Well, it’s a little bit of both – we do have some sort of background story and mythology, and with every film we figure out how much of that we want to put up front and how much we want to keep for another one. And we don’t have a long-term plan as far as, you know, we’re going to make five more or whatever. We go one by one and hopefully the fans are still there, and if they still like it, we’ll think of the next one, and we’ll try to figure out how much we want to advance the story. And we do our best to learn, and listen to the fans as far as what they like, what they don’t like, and we try to respond to that. So if there’s a situation where they’re frustrated, we go, okay, we should do something to correct. So we definitely care what the fans have to say and try to address it with every installment.
The first film has such an elegant simplicity to it in comparison to the increased scale of subsequent films. Is it possible to go back to the stillness of that film, or has the success of found footage demanded an escalation of technique in addition to storytelling?
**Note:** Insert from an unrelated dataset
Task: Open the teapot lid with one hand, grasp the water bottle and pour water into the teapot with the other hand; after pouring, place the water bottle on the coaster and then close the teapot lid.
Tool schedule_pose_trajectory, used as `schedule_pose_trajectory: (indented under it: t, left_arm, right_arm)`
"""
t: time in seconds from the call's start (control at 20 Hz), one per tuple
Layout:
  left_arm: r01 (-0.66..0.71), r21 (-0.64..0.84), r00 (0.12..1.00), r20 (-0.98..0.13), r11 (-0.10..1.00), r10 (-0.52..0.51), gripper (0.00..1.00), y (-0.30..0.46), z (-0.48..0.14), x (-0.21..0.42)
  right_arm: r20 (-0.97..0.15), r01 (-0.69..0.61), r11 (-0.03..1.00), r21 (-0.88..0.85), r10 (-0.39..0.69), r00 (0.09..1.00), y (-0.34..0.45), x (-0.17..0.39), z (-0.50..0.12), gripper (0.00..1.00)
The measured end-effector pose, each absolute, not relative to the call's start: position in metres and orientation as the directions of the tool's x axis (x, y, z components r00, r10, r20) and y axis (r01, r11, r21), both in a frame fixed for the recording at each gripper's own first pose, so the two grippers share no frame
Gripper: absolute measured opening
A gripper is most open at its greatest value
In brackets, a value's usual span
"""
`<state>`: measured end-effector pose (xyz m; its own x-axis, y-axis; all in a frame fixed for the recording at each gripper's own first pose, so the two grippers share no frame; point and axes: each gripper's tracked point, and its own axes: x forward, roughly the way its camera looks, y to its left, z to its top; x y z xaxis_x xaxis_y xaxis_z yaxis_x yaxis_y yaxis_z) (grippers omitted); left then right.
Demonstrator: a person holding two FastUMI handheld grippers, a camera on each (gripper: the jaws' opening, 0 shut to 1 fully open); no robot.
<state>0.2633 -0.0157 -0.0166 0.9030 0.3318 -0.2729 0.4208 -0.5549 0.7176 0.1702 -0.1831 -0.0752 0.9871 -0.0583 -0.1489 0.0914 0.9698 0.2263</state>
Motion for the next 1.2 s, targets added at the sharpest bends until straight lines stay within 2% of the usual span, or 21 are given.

Well, it’s a tricky balance. The first one did figure out some sort of formula that resonated with people, but the tricky thing is you don’t want to repeat the exact same thing. So you want to stay true to many of the elements that made the first one work – you want to keep it creepy and authentic and keep the found-footage format, but you don’t want to repeat the same things so it looks like you’re doing a remake. You want to take it to different places, not just as far as advancing the story, but try to figure out a different style, different look, different location, so that’s why we’re going to different locations with different characters in different time periods. So we do try to mix it up a bit because we don’t want it to become stale and boring. And again, that’s part of the thing that we struggle with every year – how do we keep it fresh without straying too far from the core elements that made it successful.
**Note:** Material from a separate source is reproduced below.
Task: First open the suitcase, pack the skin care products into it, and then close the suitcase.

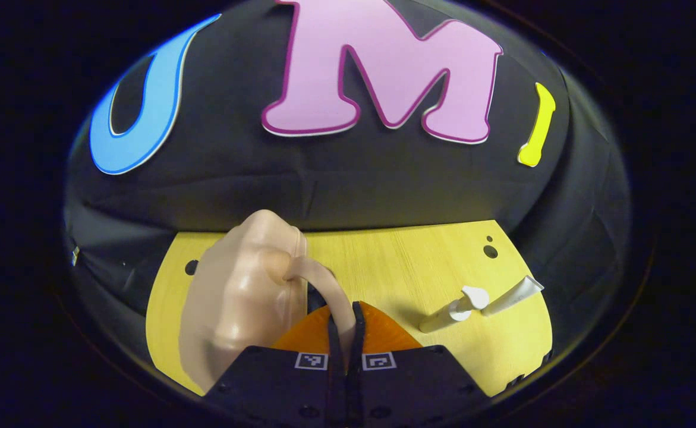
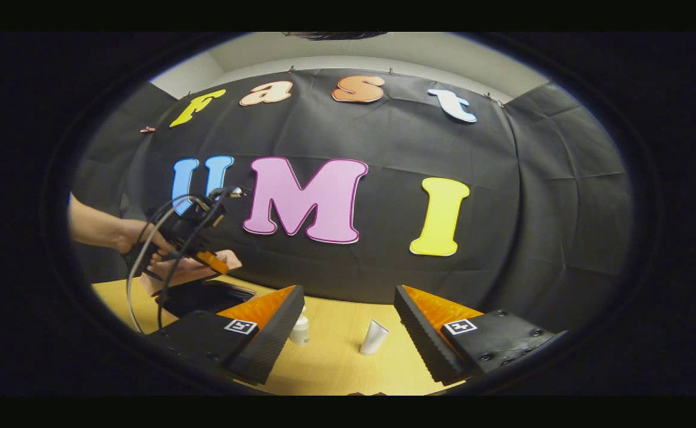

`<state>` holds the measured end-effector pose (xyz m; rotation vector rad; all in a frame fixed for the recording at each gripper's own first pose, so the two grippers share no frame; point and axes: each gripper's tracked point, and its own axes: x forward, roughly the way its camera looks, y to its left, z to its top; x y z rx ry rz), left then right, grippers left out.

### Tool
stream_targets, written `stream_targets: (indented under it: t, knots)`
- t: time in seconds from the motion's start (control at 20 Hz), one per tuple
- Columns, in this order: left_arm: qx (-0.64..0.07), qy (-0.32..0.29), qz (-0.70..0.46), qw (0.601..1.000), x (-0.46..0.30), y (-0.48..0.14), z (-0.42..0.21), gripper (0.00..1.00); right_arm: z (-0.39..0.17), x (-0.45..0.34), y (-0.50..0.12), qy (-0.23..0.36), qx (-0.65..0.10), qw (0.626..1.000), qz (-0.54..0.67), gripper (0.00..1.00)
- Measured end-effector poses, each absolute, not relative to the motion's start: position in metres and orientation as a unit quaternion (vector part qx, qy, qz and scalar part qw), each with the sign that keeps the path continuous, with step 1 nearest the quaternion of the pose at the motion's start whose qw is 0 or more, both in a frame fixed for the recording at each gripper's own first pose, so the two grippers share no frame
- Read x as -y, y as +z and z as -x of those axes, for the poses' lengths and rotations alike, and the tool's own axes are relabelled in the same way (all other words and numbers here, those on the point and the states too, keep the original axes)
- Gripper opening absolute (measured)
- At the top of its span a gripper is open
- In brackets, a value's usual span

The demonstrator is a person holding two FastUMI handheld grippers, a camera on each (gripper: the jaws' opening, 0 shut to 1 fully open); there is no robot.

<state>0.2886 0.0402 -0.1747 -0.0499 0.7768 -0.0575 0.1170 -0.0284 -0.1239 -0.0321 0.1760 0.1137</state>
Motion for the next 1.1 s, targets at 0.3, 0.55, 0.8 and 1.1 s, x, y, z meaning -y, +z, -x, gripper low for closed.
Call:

How much ownership of this series do you continue to take as audiences wait to see what you’re going to do next as a director?
Well, the first one I can definitely take full ownership of, because I wrote and produced it, and then for all of the other ones, it’s much more of a collaborative process. I’m one of several producers and the studio’s involved with other writers and directors. So I’m one of many voices, so I definitely don’t have the same kind of ownership of any of the sequels; in fact, if anyone has the most ownership of the sequels, that would be Chris [Landon], who co-wrote the second one, wrote the third and fourth one and directed [The Marked Ones]. So he’s been a very strong guiding voice for the franchise, to some degree. So yeah, I’m practically part of the team, but I’m definitely just one of many voices.
Which of these films do you think has been the most successful, or other than the first, which are you maybe most proud of?
I would say in their own way, I like them all for different reasons. I would say the one that was probably the most commercially and critically successful is the third one – that’s the ones fans respond to, and there’s a lot of scary, fun qualities. But I think they all kind of work in different ways – like, for example, this one. The Marked One has scary elements, for me it’s like the most fun one. It’s more like a fun, non-stop ride and it kind of breaks the formula of the other ones. So for me that’s very enjoyable as far as, like, repeat value – it’s a lot of fun to watch over and over again, and some of the others are fun for different reasons.
How soon will we get to see another directorial effort from you, and do you view that as your official follow-up or has shepherding this series been as satisfying an experience?
I sort of have a policy of never talking about anything before it’s time, so I try not to talk about anything in development. So when the time is right, and I have something to talk about, then I’ll tell you anything. But until then I’m keeping my mouth shut.